START SOURCE RECORDS

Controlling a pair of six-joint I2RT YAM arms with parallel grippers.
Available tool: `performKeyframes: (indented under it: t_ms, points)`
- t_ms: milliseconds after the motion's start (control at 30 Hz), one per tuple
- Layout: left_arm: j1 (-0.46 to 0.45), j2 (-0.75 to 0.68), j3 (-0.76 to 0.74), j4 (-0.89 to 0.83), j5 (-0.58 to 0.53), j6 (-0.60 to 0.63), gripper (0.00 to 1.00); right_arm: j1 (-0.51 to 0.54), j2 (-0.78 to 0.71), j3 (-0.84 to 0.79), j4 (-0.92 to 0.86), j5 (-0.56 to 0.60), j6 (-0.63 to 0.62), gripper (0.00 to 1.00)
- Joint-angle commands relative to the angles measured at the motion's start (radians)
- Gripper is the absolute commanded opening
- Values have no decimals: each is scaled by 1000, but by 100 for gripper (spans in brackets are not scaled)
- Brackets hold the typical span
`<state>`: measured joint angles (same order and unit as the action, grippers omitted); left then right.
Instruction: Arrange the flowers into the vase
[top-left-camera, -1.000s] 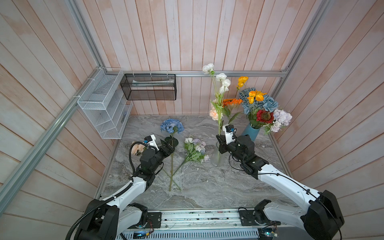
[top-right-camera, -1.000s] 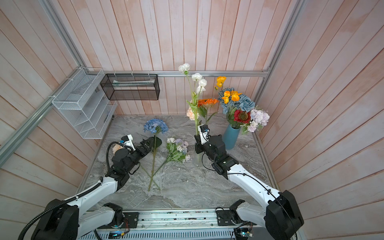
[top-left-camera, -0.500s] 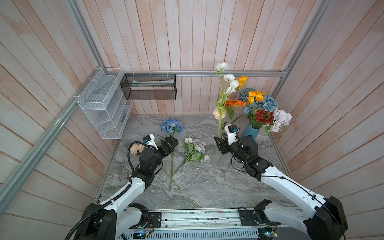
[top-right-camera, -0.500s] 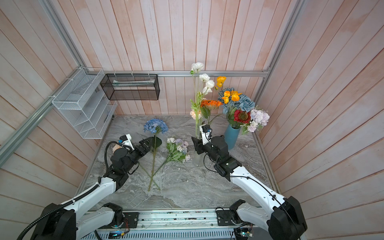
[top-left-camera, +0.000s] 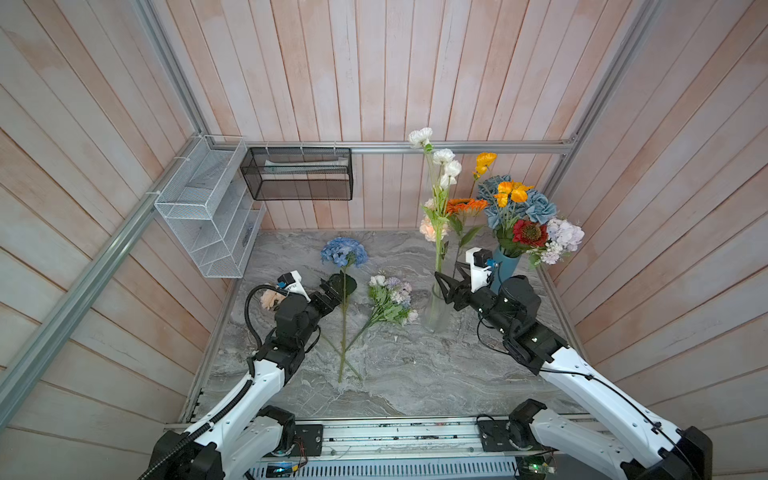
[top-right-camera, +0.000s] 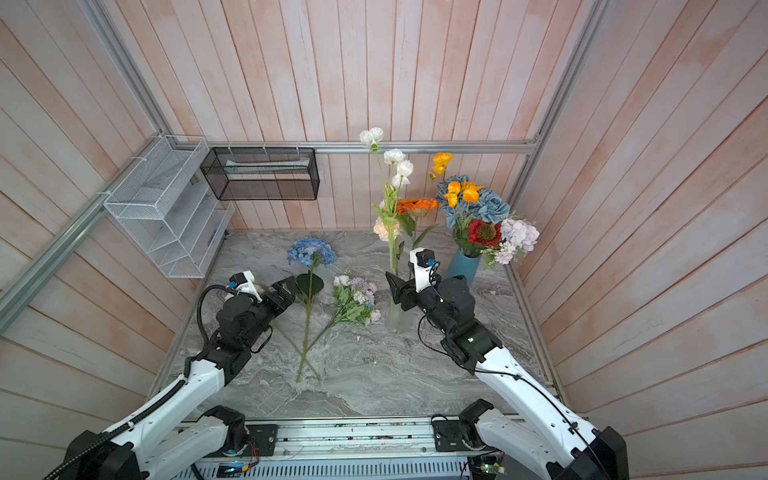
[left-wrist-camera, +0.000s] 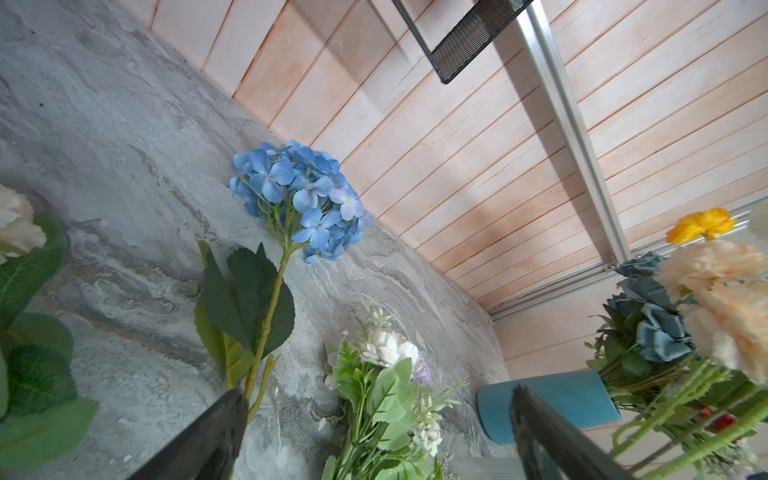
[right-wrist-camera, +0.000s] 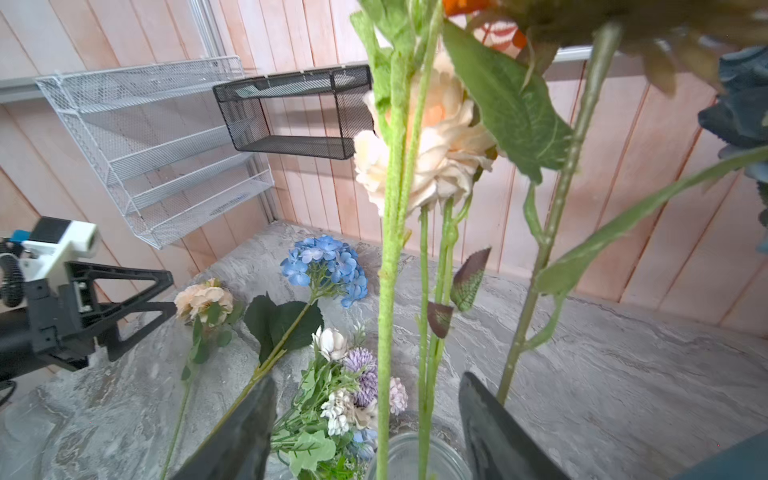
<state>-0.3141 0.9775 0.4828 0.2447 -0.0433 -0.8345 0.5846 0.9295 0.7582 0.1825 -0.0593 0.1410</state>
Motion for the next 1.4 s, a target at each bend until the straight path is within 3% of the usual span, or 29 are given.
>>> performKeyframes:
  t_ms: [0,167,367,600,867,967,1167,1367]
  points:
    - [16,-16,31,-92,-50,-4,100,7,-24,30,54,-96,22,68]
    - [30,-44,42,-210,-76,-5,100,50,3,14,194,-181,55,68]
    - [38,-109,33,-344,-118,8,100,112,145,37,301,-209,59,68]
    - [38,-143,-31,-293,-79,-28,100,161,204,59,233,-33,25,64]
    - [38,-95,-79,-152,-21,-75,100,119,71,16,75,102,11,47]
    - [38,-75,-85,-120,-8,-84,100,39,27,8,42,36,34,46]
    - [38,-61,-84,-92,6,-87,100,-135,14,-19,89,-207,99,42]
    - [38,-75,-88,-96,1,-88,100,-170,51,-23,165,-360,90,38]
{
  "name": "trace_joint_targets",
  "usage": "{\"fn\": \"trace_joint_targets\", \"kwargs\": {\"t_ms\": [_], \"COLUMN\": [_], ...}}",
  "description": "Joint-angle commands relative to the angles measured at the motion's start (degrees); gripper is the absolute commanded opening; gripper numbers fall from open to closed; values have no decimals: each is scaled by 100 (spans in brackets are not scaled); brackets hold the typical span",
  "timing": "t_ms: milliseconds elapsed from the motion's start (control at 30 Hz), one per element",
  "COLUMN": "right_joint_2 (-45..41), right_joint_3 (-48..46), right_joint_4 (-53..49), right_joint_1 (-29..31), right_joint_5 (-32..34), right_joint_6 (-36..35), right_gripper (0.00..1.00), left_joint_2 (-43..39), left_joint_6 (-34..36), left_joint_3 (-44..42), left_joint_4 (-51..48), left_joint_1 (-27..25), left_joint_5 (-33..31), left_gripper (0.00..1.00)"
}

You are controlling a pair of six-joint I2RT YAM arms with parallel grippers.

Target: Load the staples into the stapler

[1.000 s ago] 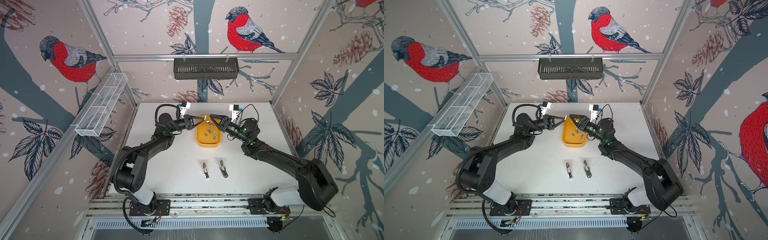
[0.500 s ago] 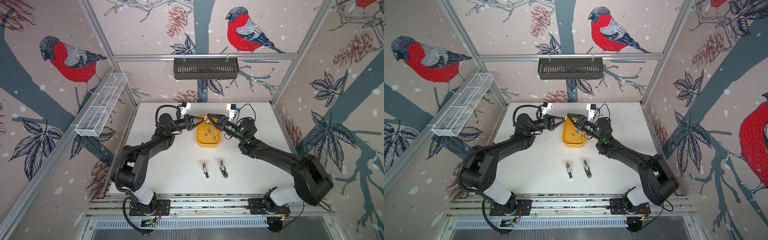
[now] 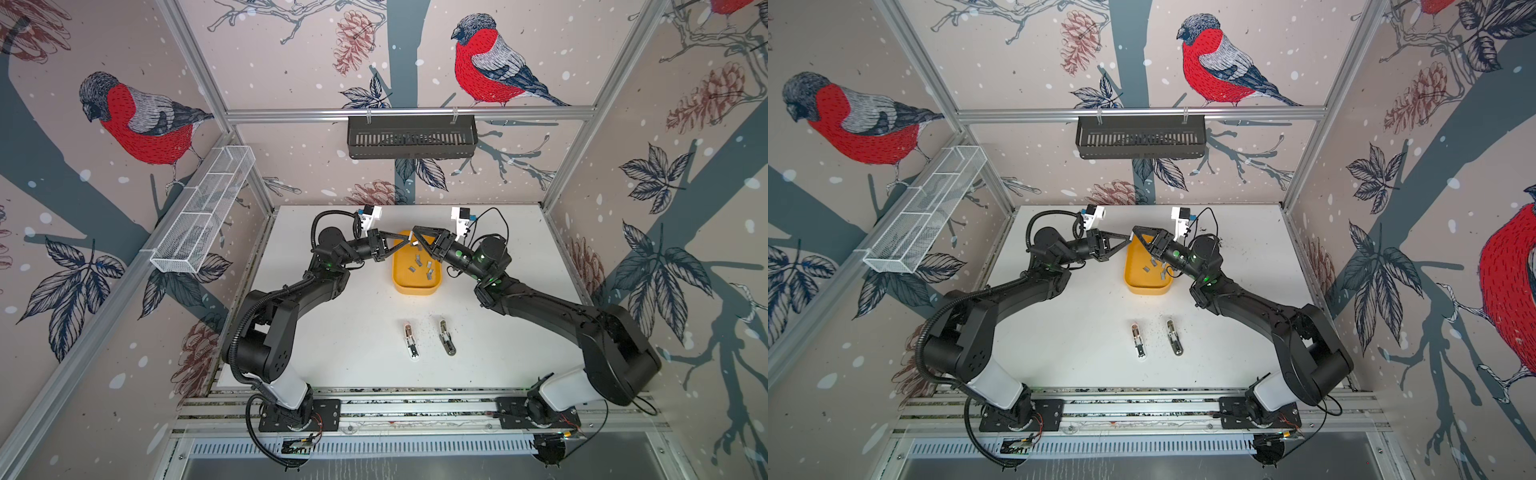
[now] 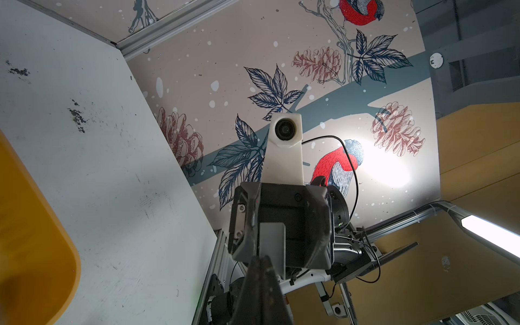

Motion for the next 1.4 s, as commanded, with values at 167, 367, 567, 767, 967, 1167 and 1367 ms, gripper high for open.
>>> {"fn": "trace_joint_targets", "kwargs": {"t_ms": [167,367,567,767,967,1167,1367], "right_joint_2": [64,123,164,209,250,256,257], "right_joint_3": [69,132,140,166,179,159,131], "right_joint_4": [295,281,305,341,404,410,427], "right_joint_1": [20,20,24,45,55,54,46], "right_joint_5": [-76,-128,-151,-164,-173,-164,-160], "right_joint_6": [71,84,106,133,168,168,168], "right_gripper": [43,43,43,43,41,33,28], "left_joint_2": [27,35,40,33,35,35,51], "left_joint_6": [-53,-33,-24,-12,-23,-26,-30], "left_joint_3": [17,13,16,22,26,27,27], "left_joint_4": [421,433,437,439,442,436,452], "left_joint_1": [6,0,-10,-22,-32,-32,-28], "left_joint_5": [97,106,116,125,132,132,136], "left_gripper": [0,0,0,0,0,0,0]}}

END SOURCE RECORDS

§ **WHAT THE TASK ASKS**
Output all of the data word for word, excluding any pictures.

§ **THE ANSWER**
Controlling a pair of six-joint I2RT YAM arms with parallel grippers.
Available tool: `performKeyframes: (indented under it: t_ms, points)`
- t_ms: milliseconds after the motion's start (control at 30 Hz), one per tuple
- Layout: left_arm: j1 (-0.46 to 0.45), j2 (-0.75 to 0.68), j3 (-0.76 to 0.74), j4 (-0.89 to 0.83), j5 (-0.58 to 0.53), j6 (-0.60 to 0.63), gripper (0.00 to 1.00); right_arm: j1 (-0.51 to 0.54), j2 (-0.78 to 0.71), j3 (-0.84 to 0.79), j4 (-0.92 to 0.86), j5 (-0.56 to 0.60), j6 (-0.63 to 0.62), gripper (0.00 to 1.00)
- Joint-angle commands relative to the angles measured at the motion's start (radians)
- Gripper is the absolute commanded opening
- Values have no decimals: each is scaled by 1000, but by 100 for gripper (spans in brackets are not scaled)
- Brackets hold the typical span
`<state>`: measured joint angles (same order and unit as the action, grippers omitted); left then right.
Instruction: Arrange the flowers into the vase
[top-left-camera, -1.000s] 
[top-right-camera, -1.000s] 
[top-left-camera, -0.500s] 
[top-right-camera, -0.500s] 
[top-left-camera, +0.000s] 
[top-right-camera, +0.000s] 
[left-wrist-camera, +0.000s] 
[right-wrist-camera, +0.000s] 
<state>-0.3141 0.9775 0.4828 0.2447 -0.0433 -0.8345 0.5846 0.9295 0.7582 0.1825 -0.0593 0.1410</state>
Motion for the next 1.4 s, a target at each bend until the straight path is within 3% of the usual span, or 29 are given.
>>> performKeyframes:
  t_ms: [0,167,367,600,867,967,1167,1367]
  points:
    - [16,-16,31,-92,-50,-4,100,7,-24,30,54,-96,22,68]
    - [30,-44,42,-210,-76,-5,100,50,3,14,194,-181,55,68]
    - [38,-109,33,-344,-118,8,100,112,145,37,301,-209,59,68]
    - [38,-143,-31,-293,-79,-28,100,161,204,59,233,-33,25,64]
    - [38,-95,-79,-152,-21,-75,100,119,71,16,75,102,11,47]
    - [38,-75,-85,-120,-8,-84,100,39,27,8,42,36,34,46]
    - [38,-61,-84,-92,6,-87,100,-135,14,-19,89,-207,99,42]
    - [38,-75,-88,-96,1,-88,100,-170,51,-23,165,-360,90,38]
{
  "name": "trace_joint_targets",
  "usage": "{\"fn\": \"trace_joint_targets\", \"kwargs\": {\"t_ms\": [_], \"COLUMN\": [_], ...}}",
  "description": "Joint-angle commands relative to the angles measured at the motion's start (degrees); gripper is the absolute commanded opening; gripper numbers fall from open to closed; values have no decimals: each is scaled by 100 (spans in brackets are not scaled); brackets hold the typical span",
  "timing": "t_ms: milliseconds elapsed from the motion's start (control at 30 Hz), one per element",
  "COLUMN": "right_joint_2 (-45..41), right_joint_3 (-48..46), right_joint_4 (-53..49), right_joint_1 (-29..31), right_joint_5 (-32..34), right_joint_6 (-36..35), right_gripper (0.00..1.00), left_joint_2 (-43..39), left_joint_6 (-34..36), left_joint_3 (-44..42), left_joint_4 (-51..48), left_joint_1 (-27..25), left_joint_5 (-33..31), left_gripper (0.00..1.00)"
}

You are controlling a pair of six-joint I2RT YAM arms with parallel grippers.

Target: Load the staples into the stapler

[1.000 s ago] 
[0.500 s ago] 
[now] 
[now] 

Motion for the next 1.4 s, as commanded, with values at 167, 367, 567, 767, 967, 1167 and 1367 ms, gripper high for open.
>>> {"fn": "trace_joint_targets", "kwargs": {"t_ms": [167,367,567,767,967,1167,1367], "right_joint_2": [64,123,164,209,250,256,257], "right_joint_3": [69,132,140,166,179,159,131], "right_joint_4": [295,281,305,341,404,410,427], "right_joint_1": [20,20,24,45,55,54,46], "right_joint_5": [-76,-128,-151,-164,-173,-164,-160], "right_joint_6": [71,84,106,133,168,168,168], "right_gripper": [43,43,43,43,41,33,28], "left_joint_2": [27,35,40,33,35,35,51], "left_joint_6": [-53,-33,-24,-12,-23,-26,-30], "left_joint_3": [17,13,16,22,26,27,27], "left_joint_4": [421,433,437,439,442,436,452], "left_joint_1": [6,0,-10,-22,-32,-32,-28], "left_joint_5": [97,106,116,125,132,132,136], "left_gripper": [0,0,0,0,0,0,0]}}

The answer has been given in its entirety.